Il a fallu à Tran Anh Hung une audace incroyable pour développer le projet de ce film. Résumons les difficultés : le sujet n'est absolument pas dans l'air du temps (la gastronomie "à l'ancienne", c'est à dire où l'on mange des ortolans plutôt que du quinoa bio), le titre semble conçu pour donner une image la plus ringarde possible, et l'intrigue est tirée d'un obscur livre écrit par un Suisse complètement inconnu en 1924.
Autrement dit, et sans même qu'ils aient eu besoin de voir le film, on pouvait être à peu près sûr que les critiques avertis de la presse branchée allaient détester, ce qui ne manqua pas.
Beaucoup d'observateurs cannois s'insurgèrent du prix de la mise en scène remis au franco-vietnamien. Il faut pourtant avoir une sacré dose de mauvaise foi, ou une belle couche de cochonnerie sur ses lunettes, pour ne pas voir l'incroyable virtuosité de l'unique caméra avec laquelle le film est tourné : elle tournoie dans les espaces exigus du château avec une souplesse de reptile, flotte dans l'air vaporeux comme un ange le ferait (sublime repas au bord de l'eau) et plane dans le jardin comme un insecte complice.
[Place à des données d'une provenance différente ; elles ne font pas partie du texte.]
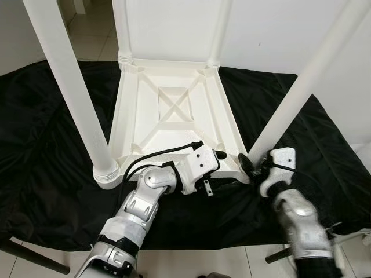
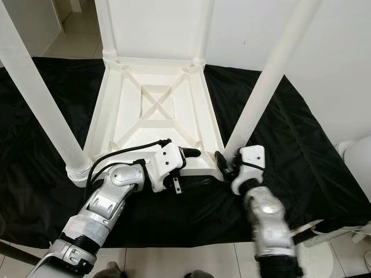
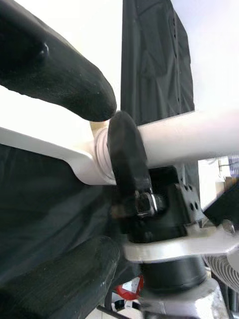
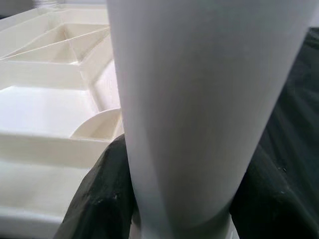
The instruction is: Building children table
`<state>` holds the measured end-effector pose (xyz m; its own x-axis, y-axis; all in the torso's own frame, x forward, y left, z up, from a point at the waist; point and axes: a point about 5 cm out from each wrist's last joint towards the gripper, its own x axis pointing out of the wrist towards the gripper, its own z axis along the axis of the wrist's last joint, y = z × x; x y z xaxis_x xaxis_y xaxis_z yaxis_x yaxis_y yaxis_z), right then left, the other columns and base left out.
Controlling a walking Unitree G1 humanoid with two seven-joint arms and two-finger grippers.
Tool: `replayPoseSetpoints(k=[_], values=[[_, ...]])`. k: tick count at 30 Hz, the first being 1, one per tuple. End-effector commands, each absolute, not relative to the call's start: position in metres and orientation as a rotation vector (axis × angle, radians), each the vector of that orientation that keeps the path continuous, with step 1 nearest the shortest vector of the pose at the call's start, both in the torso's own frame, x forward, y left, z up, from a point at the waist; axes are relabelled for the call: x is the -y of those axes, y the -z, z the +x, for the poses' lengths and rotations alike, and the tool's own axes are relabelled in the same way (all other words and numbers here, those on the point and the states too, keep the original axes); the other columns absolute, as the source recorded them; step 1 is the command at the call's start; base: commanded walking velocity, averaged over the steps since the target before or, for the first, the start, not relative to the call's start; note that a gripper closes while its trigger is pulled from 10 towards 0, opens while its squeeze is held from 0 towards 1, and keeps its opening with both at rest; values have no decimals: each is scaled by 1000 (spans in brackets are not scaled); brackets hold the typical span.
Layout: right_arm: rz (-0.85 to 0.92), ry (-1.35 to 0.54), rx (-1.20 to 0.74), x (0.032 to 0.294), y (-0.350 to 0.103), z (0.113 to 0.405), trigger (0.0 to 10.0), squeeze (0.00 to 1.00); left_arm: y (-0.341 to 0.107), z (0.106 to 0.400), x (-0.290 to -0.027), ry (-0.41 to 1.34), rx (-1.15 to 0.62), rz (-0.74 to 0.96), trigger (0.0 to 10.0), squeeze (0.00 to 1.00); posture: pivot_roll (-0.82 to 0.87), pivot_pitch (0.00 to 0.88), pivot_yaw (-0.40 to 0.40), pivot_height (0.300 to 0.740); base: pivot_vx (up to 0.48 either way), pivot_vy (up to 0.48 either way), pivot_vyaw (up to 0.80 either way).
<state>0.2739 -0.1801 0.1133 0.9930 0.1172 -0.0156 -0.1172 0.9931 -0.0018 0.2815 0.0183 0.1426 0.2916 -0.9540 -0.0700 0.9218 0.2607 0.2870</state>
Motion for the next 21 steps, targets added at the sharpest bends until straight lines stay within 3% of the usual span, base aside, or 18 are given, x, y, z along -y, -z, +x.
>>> replayPoseSetpoints(k=[1, 6, 14, 17, 18, 19, 20, 21], values=[[-9, 39, -63, 188, -107, 274, 10000, 0, -145, 288, -17, 1162, 145, 302, 10000, 0, 0, 0, -57, 740, 0, 0, 0], [31, 207, -86, 173, -103, 274, 10000, 0, -146, 289, -18, 1157, 146, 300, 10000, 0, 2, 0, -62, 740, 0, 0, 0], [82, 251, -72, 151, -106, 274, 10000, 0, -146, 288, -17, 1153, 150, 293, 10000, 0, 4, 0, -60, 740, 0, 0, 0], [83, 245, -64, 155, -107, 273, 10000, 0, -146, 288, -16, 1156, 152, 293, 10000, 0, -1, 0, -58, 740, 0, 0, 0], [82, 246, -63, 157, -107, 272, 10000, 412, -147, 288, -16, 1157, 153, 294, 10000, 0, -2, 0, -57, 740, 0, 0, 0], [82, 246, -63, 157, -107, 272, 10000, 412, -147, 288, -16, 1157, 153, 294, 10000, 0, -2, 0, -57, 740, 0, 0, 0], [80, 258, -67, 158, -107, 271, 10000, 1000, -147, 288, -16, 1157, 153, 294, 10000, 0, -2, 0, -57, 740, 0, 0, 0], [90, 238, -55, 157, -108, 270, 10000, 1000, -147, 288, -15, 1157, 154, 293, 10000, 0, -3, 0, -58, 740, 0, 0, 0]])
Il y a dans La passion de Dodin Bouffant parmi les plus beaux moments de toute cette année de cinéma.
Au-delà de cette magnifique leçon de mise en scène, le film est aussi un beau tableau de sentiments peu à la mode : le développement d'un amour sensuel et respectueux, la passion existentielle pour le bien-manger, où pour le dire autrement, la concrétisation d'une certaine idée de la transcendance dans les assiettes. Jamais une oeuvre ne m'a fait autant ressentir ces émotions, souvent jusqu'aux larmes.
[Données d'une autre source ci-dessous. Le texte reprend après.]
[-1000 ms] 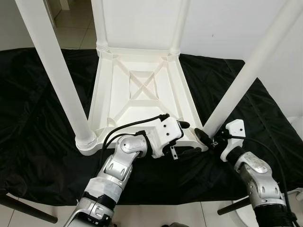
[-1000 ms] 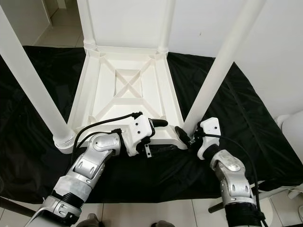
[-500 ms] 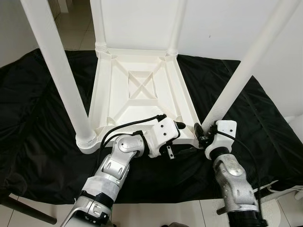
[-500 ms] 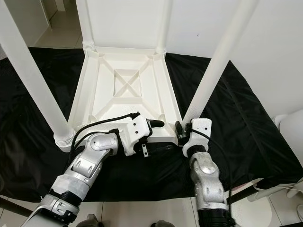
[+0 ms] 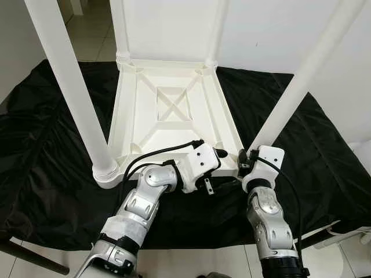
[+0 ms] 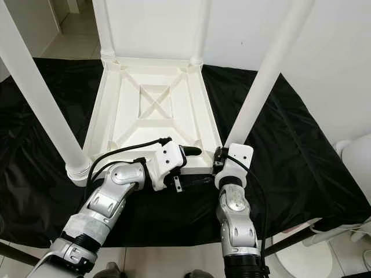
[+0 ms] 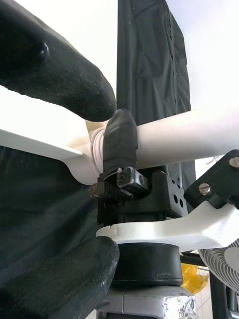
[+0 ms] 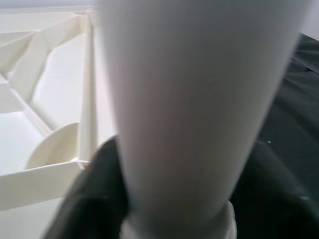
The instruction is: Building children table
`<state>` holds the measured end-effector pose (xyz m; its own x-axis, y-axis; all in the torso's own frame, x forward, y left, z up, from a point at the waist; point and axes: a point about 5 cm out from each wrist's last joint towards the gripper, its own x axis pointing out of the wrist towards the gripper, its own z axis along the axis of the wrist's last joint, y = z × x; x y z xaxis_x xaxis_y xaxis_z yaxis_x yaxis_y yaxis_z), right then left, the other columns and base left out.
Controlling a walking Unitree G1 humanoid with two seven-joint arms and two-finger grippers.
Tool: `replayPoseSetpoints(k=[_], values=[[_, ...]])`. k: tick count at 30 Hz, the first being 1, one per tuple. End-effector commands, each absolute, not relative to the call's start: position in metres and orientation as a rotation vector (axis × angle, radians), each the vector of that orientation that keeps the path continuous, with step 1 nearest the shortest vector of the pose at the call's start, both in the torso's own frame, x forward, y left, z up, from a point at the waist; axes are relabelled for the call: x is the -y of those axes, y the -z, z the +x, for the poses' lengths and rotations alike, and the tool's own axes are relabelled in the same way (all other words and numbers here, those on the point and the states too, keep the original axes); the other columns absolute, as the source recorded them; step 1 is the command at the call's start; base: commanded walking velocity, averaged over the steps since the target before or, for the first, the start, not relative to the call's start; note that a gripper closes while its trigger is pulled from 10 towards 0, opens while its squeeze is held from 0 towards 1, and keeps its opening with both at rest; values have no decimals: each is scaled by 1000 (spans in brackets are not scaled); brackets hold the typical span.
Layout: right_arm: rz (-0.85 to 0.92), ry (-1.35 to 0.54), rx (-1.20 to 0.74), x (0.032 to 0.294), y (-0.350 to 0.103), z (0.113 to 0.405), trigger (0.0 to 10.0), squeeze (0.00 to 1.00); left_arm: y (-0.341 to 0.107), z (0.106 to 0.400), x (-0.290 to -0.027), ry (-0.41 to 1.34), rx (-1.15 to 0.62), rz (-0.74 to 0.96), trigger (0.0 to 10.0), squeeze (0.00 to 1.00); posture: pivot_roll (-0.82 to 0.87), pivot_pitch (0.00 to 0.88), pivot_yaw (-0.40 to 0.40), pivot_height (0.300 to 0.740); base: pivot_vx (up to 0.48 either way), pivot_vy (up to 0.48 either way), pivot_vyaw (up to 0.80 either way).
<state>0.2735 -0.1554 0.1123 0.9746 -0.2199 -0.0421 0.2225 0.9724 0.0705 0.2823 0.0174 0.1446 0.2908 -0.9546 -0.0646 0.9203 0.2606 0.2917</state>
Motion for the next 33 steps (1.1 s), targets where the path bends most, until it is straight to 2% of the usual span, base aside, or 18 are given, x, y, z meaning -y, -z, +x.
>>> replayPoseSetpoints(k=[1, 8, 12, 13, 14, 16, 18, 22, 33], values=[[96, 200, -37, 157, -110, 268, 10000, 1000, -147, 288, -15, 1158, 155, 292, 10000, 0, -6, 0, -58, 740, 0, 0, 0], [90, 145, -11, 165, -109, 263, 10000, 1000, -147, 288, -15, 1158, 155, 290, 10000, 0, -6, 0, -60, 740, 0, 0, 0], [63, 84, 3, 180, -109, 260, 10000, 1000, -147, 288, -14, 1157, 156, 290, 10000, 0, -7, 0, -60, 740, 0, 0, 0], [32, 19, 5, 187, -109, 259, 10000, 980, -147, 288, -14, 1157, 156, 290, 10000, 0, -9, 0, -59, 740, 0, 0, 0], [-10, -55, 0, 194, -108, 259, 10000, 0, -147, 289, -14, 1157, 156, 290, 10000, 0, -11, 0, -58, 740, 0, 0, 0], [-10, -55, 0, 194, -108, 259, 10000, 0, -147, 289, -14, 1157, 156, 290, 10000, 0, -11, 0, -58, 740, 0, 0, 0], [-59, -196, -12, 202, -107, 261, 10000, 0, -147, 289, -13, 1161, 158, 290, 10000, 0, -11, 0, -56, 740, 0, 0, 0], [-69, -332, -19, 204, -110, 267, 10000, 0, -148, 290, -11, 1163, 161, 290, 10000, 0, -12, 0, -54, 740, 0, 0, 0], [-159, -567, -55, 202, -119, 293, 10000, 0, -151, 293, -12, 1150, 170, 295, 10000, 0, 5, 0, -59, 740, 0, 0, 0]])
Binoche et Magimel, outre la lugubre et tendre résonance que leur ancienne histoire personnelle donne au film, sont proches de la perfection, et constituent pour moi ici le couple le plus puissant du cinéma français actuel.
La passion de Dodin Bouffant est aussi plein de suspense : c'est un spectacle total, parfois aussi morbide qu'exaltant, qui interpelle toutes nos capacités sensorielles, émotionnelles et cognitives.
Son non-conformisme exacerbé, dissimulé sous un faux air d'académisme qui peut rappeler aux spectateurs superficiels Le festin de Babette, permet de juger le véritable sens critique du spectateur : qui aime assez le cinéma pour pénétrer jusqu'au coeur battant du film, dépassant ses préjugés ?
Le nouveau film de Monia Chokri est certes une comédie parfaitement huilée, mais c'est aussi plus que cela : une comédie romantique, une fine description de trois classes sociales très différentes, une apologie de la sensualité et un beau portrait de femme.
Simple comme Sylvain décrit l'amour entre deux personnes de milieux très différents comme peu de films ont réussi à le faire ces dernières années : dans des genres différents, j'ai pensé à La vie d'Adèle et au magnifique Pas son genre, de Lucas Belvaux.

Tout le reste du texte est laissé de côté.